Potentilla sericea is grown in gardens or as ground cover partly because it produces beautiful flowers. Earlier investigations confirmed that P. sericea could grow normally at a Cd concentration of 1 mg/kg (Wu et al., 2016). However, to optimize the use of P. sericea for repairing soil contaminated with heavy metals, the mechanism underlying P. sericea responses to Cd stress must be more thoroughly characterized. Transcriptomics techniques have recently become more widely used for studying plant responses to various abiotic stresses. These types of investigations can clarify plant gene expression and enable the discovery of new functional genes. For example, a transcriptomics analysis was applied to elucidate the mechanism responsible for the Brassica napus response to Cd stress (Gao, 2013). In a recent transcriptomic study of Sedum alfredii exposed to Cd stress, many key genes related to Cd hyperaccumulation were identified (Sheng et al., 2018). Therefore, in the current study, the Cd response of P. sericea was evaluated based on a physiological examination and the application of digital gene expression technology to compare the gene expression between P. sericea roots treated with 90 μmol/L Cd2+ for 7 days and roots cultured under normal conditions. Our data revealed that P. sericea responds to Cd stress. The results of this study may be useful for identifying and characterizing the genes and pathways mediating the Cd response of P. sericea.
Material and Methods
Material and Treatments
The test materials were planted in the nursery test station of the College of Landscape Architecture of Northeast Forestry University (China) and managed conventionally. The P. sericea seedlings, kept free of disease and pests for half a year, were harvested in October 2018. The samples were thoroughly washed with sterile water and dried, after which two uniformly growing healthy P. sericea seedlings were added to Erlenmeyer flasks containing half-strength Hoagland’s nutrient solution to induce further growth. The nutrient solution was refreshed every 3 days until the plants exhibited strong growth. Previous studies have proved that the aboveground P. sericea plant parts are severely affected by a 25-day treatment with 20 mg/L Cd2+ solution, whereas an approximately 1-week treatment only results in the yellowing of the leaf edges (J. Zhang et al., 2015). Thus, this time-point was selected for analyzing the effects of 0 (control) and 90 μmol/L Cd2+ (i.e., Cd0 and Cd90 treatments, respectively) on the P. sericea transcriptome and physiological characteristics. Cd can only exist in the soil in the form of +2 valent simple ions or simple coordination ions. Therefore, +2 valent Cd was used in the experiment. Cd is added in the form of CdCl2·2.5H2O (J. Zhang et al., 2015). At 7 days after initiating the treatments, the roots and leaves healthy P. sericea seedlings grown in the same position were collected in the morning for subsequent experiments. The treatments were completed with three biological replicates.

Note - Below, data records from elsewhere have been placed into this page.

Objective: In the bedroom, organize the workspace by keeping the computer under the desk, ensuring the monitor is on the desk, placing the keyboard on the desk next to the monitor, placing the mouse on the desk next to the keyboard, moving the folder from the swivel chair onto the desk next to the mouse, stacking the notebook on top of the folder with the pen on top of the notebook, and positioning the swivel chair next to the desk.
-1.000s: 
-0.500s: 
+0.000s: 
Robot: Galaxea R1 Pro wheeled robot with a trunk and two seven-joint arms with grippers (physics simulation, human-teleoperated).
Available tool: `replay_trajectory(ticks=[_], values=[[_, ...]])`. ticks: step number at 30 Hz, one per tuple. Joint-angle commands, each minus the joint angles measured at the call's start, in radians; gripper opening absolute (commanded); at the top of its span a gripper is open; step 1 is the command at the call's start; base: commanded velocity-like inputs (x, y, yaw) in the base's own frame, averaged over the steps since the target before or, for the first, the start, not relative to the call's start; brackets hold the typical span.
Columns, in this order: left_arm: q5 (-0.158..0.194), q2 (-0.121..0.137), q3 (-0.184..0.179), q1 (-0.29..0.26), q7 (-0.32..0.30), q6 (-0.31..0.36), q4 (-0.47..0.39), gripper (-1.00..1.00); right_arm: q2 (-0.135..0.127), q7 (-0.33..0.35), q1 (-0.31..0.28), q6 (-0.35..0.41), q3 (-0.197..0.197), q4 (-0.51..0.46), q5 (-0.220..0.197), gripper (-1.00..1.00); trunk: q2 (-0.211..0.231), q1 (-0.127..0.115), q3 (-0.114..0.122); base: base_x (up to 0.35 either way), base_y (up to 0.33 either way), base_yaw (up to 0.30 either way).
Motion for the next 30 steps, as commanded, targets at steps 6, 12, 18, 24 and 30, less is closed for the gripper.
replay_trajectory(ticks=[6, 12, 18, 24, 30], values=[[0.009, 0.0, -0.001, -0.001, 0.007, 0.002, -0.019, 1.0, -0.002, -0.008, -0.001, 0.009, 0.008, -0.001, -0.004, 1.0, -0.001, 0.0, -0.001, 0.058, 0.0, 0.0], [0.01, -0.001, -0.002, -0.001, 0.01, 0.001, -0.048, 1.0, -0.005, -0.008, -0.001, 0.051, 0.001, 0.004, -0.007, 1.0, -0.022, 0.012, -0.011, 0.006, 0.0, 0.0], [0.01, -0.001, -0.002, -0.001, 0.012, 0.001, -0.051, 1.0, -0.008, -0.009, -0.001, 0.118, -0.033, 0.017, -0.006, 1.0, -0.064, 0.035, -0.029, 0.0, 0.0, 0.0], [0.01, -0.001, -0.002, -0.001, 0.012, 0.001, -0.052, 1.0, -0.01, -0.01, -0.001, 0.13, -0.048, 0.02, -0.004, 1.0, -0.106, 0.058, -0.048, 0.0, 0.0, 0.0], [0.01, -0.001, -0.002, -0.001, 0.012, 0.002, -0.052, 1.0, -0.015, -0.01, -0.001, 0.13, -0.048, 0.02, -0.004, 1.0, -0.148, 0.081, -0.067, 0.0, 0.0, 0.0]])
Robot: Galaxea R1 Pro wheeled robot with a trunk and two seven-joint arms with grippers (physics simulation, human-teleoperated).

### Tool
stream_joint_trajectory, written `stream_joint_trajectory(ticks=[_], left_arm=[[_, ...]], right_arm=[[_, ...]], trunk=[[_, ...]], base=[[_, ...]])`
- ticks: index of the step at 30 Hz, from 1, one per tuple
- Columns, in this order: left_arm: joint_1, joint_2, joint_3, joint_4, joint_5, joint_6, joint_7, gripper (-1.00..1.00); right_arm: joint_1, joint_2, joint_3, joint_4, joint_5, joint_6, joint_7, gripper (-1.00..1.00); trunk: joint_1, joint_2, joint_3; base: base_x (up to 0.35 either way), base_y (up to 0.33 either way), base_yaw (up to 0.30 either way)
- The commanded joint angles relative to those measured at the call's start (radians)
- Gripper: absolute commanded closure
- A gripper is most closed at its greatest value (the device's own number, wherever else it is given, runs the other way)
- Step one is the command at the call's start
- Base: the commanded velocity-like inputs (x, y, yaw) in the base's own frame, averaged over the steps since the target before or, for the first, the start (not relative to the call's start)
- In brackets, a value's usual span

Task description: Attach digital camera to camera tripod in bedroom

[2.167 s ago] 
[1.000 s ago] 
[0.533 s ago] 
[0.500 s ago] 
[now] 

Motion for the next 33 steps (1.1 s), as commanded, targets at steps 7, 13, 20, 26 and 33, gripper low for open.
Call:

Photosynthesis Rate Determination
A portable photosynthesis system that measures CO2 uptake (LCi, Leaf Chamber Analysis System; ADC Bio Scientific, Hoddesdon, UK) equipped with a square (6.25 cm2) chamber was used for determinations of net photosynthetic rate (Pn, µmol m−2 s−1), transpiration rate (Tr, mmol m−2 s−1), stomatal conductance to water vapor (Gs, mol m−2 s−1), and intercellular CO2 concentration (Ci, µmol mol−1) of P. sericea.
Total RNA Isolation and Transcriptome Sequencing
Total RNA was extracted from the Cd0 and Cd90 roots with the TRIzol reagent. The quality and concentration of the RNA were assessed with the NanoDrop 2000 spectrophotometer (Thermo Scientific, USA) and by agarose gel electrophoresis. The extracted RNA was used as the template to synthesize single-stranded cDNA with SuperScript Reverse III Transcriptase (Invitrogen, USA). The resulting cDNA library was analyzed with the Illumina HiSeq 2500 high-throughput platform, and sequences were assembled with Trinity to construct a sequencing library. The sequencing and assembly of the library were completed by Beijing Baimaike Biotechnology.
Gene Functional Annotation and Expression Analysis
Unigenes were functionally annotated according to BLAST-mediated (Altschul et al., 1997) comparisons with the sequences in the RefSeq nonredundant proteins (Nr) (Li et al., 2002), COG (Tatusov et al., 2000), Kyoto Encyclopedia of Genes and Genomes (KEGG) (Kanehisa et al., 2004), and Swiss-Prot (Apweiler et al., 2004) databases. Unigenes were annotated with gene ontology (GO) terms based on the GO terms assigned to the corresponding Swiss-Prot sequences (Bolger et al., 2014). The gene expression levels, which were represented by the fragments per kilobase of transcript per million mapped reads (FPKM), were analyzed with the Bowtie2 and eXpress programs (Langmead & Salzberg, 2012).
Differentially Expressed Gene (DEG) Functional Annotation and Analysis
Differentially expressed genes were detected based on the following criteria: false-discovery rate < 0.005 and an absolute log2 fold change ≥ 2. All DEGs in the P. sericea transcriptome were compared with sequences in the GO, COG, and KEGG databases to identify significantly enriched functions and pathways (p < 0.05) (Wixon & Kell, 2000).
Validation by Quantitative Real-Time Polymerase Chain Reaction (qRT-PCR)
Six DEGs were randomly selected form metal ion transporters for a qRT-PCR assay. On the basis of alignments with sequences in the NCBI database, genes associated with metal ion transporters were identified in the P. sericea transcriptome. Appropriate primers for these genes were designed with Vector NTI Advance 11.0. The qRT-PCR assay was completed with the RealPlex2 real-time fluorescent PCR system (Eppendorf, Germany) and SYBR Premix Ex Taq II (Perfect Real Time, Takara, Japan). The PCR program was as follows: 95 °C for 30 s; 40 cycles of 95 °C for 5 s, 60 °C for 15 s, and 72 °C for 30 s.
Results
Photosynthesis Under Cd Stress Conditions
The net photosynthetic rate (Pn) in the Cd treatments was lower than in control treatments by an average of 32.4% over the study. Transpiration rate (Tr) was higher in the control treatment by 40% compared with the Cd treatment. The intercellular concentration of CO2 (Ci) was higher in Cd treatments by an average of 31.9%. Stomatal conductance of water vapor (Gs) was lower in the Cd treatments compared with the control by an average of 47.8% (Figure 1) (p < 0.05). Although a high concentration of Cd stress reduces the photosynthesis rate, the treatment group still survived after 1 week, although the leaves turned yellow (Figure 2).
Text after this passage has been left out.